Enquête sur l’origine d’un intrigant objet en bronze
Quel est ce curieux objet et à quoi pouvait-il bien servir? S’il n’était pas en bronze, il ressemblerait à s’y méprendre à… des arêtes de poisson!
Une provenance peu précise
Cet objet fut acheté en 1887 par Hippolyte Jean Gosse [fig. 1], conservateur du Musée archéologique (ancêtre du Musée d’art et d’histoire), auprès d’un certain A. Pochon à Yverdon-les-Bains (VD). Le registre d’inventaire indique une provenance assez imprécise d’Estavayer-le-Lac (FR) pour cette «petite applique» ainsi que pour deux autres menus objets en bronze acquis auprès du même vendeur.
Mais une datation évidente
Bien que le registre d’entrée ne fasse pas état de la provenance lacustre de cet artefact, son lieu de découverte indiqué et sa typologie nous permettent de supposer qu’il fut mis au jour sur le site d’une station littorale, sans doute située sur la rive méridionale du lac de Neuchâtel près d’Estavayer, entre 1854 – date des premières découvertes palafittiques reconnues comme telles dans le lac de Neuchâtel – et 1887.
Si son contexte de découverte est imprécis, la facture de cet objet permet de le dater, par comparaison avec des exemplaires similaires trouvés ailleurs, de l’âge du Bronze final (1080-850 av. J.-C.). Cette période est l’ultime et la mieux documentée de la longue existence des habitats sur pilotis, apparus au bord des lacs de l’arc alpin dès le Néolithique moyen (vers 4500 av. J.-C.).

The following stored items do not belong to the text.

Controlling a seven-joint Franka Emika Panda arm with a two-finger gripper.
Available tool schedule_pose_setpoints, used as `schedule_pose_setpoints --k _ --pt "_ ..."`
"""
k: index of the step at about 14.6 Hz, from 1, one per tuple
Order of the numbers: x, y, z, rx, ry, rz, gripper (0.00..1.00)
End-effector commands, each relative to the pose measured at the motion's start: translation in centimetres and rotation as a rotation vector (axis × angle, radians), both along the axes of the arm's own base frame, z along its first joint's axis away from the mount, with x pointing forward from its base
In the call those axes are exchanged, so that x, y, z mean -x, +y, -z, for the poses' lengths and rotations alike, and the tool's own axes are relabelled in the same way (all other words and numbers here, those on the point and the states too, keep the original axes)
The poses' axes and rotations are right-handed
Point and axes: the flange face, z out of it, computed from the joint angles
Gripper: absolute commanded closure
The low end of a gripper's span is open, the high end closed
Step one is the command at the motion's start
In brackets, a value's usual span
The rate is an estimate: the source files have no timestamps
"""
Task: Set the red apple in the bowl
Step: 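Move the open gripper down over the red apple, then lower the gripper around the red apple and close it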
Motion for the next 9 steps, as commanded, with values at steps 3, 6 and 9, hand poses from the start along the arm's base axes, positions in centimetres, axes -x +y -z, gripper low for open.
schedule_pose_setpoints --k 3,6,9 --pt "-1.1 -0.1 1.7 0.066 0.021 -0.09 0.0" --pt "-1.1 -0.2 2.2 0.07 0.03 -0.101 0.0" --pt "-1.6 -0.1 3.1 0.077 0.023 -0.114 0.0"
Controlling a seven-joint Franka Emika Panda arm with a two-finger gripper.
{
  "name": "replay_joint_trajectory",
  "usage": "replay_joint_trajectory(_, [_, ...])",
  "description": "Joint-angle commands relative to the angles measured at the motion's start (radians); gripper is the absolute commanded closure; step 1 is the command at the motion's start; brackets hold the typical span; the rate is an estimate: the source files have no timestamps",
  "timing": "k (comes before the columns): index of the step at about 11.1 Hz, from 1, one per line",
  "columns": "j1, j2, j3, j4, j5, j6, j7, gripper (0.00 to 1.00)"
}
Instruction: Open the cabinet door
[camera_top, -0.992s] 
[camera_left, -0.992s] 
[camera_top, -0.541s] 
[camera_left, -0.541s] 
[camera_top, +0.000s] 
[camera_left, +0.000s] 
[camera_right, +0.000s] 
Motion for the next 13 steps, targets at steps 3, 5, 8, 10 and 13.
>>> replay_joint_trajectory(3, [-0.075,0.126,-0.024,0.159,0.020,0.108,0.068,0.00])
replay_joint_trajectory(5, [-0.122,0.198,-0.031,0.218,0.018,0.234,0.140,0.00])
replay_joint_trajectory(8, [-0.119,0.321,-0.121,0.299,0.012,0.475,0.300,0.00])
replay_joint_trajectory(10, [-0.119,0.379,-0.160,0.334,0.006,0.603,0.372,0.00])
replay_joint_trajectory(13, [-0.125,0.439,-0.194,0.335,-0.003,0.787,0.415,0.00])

Considérant sa datation, à quel village palafittique répertorié notre objet pourrait-il donc bien appartenir?
Petit tour du lac de Neuchâtel
Aucune station littorale située précisément à Estavayer n’est recensée parmi les 56 sites suisses (sur 111 au total) inscrits par l’Unesco en 2011. Pour autant, notre objet peut provenir d’un site dit «associé», moins significatif ou actuellement moins bien conservé, la Suisse en comptant au moins 394 (voir l’article «stations littorales» du Dictionnaire historique de la Suisse). Celui-ci doit par ailleurs être connu dès le XIXe siècle.
Cinq stations sur la commune d’Estavayer sont connues depuis 1856, dont deux (Pianta II et Les Ténevières [fig. 2 et 3]) qui furent victimes à la fin des années 1870 d’un pillage systématique destiné à alimenter de nombreux musées suisses et étrangers en objets de l’âge du Bronze final.
La quantité et la qualité des objets ainsi dégagés démontrent bien qu’un artisanat du bronze s’y était développé au début du Ier millénaire av. J.-C. Des sondages effectués un siècle plus tard attestent la quasi disparition de la couche archéologique.
Mais on ne peut par ailleurs pas exclure que notre objet ait été découvert dans une commune voisine abritant une station plus importante…
Sur la rive sud du lac, on peut envisager celle de Chevroux-La Bessime (VD), signalée dès 1860 par Frédéric Troyon, l’inventeur de la préhistoire vaudoise et premier conservateur du Musée cantonal des antiquités de Lausanne. Si l’on considère une «cueillette» un peu plus lointaine, la station de Grandson-Corcelettes Les Violes (VD) serait la meilleure candidate: connue dès 1855, elle subit elle aussi un pillage intensif dès 1876.
L’histoire des techniques à la rescousse
Trêve de suspens… Venons-en enfin à l’identification de notre mystérieux objet, ou plutôt vestige, de bronze. Si elle a posé problème au découvreur et au vendeur (qui ne sont peut-être qu’une seule et même personne), tout comme à l’acquéreur, c’est que ces derniers ont cherché à lui attribuer un usage. Or il n’en a aucun! Il s’agit en fait d’un déchet issu de la production métallurgique d’autres objets, que seule la mise en parallèle avec ceux-ci ainsi qu’avec les outils qui ont servi à les produire permet de comprendre. Nous avons en effet ici affaire au rebut d’un atelier de bronzier, issu de la coulée de neuf anneaux en bronze (correspondant au nombre d’«arêtes») effectuée dans un moule bivalve en pierre réfractaire [fig. 4].
La technique de production consiste donc à couler l’alliage de cuivre et d’étain en fusion entre les deux moitiés du moule (ou lingotière); après refroidissement, l’artisan bronzier détache les anneaux produits et rejette (ou parfois conserve pour refonte) le déchet que constitue le bronze solidifié dans l’entonnoir de coulée, où le métal liquide a été versé et a coulé par les rainures «en arêtes» jusqu’aux creux destinés à former les anneaux.
C’est ainsi que nos «arêtes de poisson» ont fini, comme il se doit, leur parcours au fond d’un lac, puis près de 3000 ans plus tard au musée!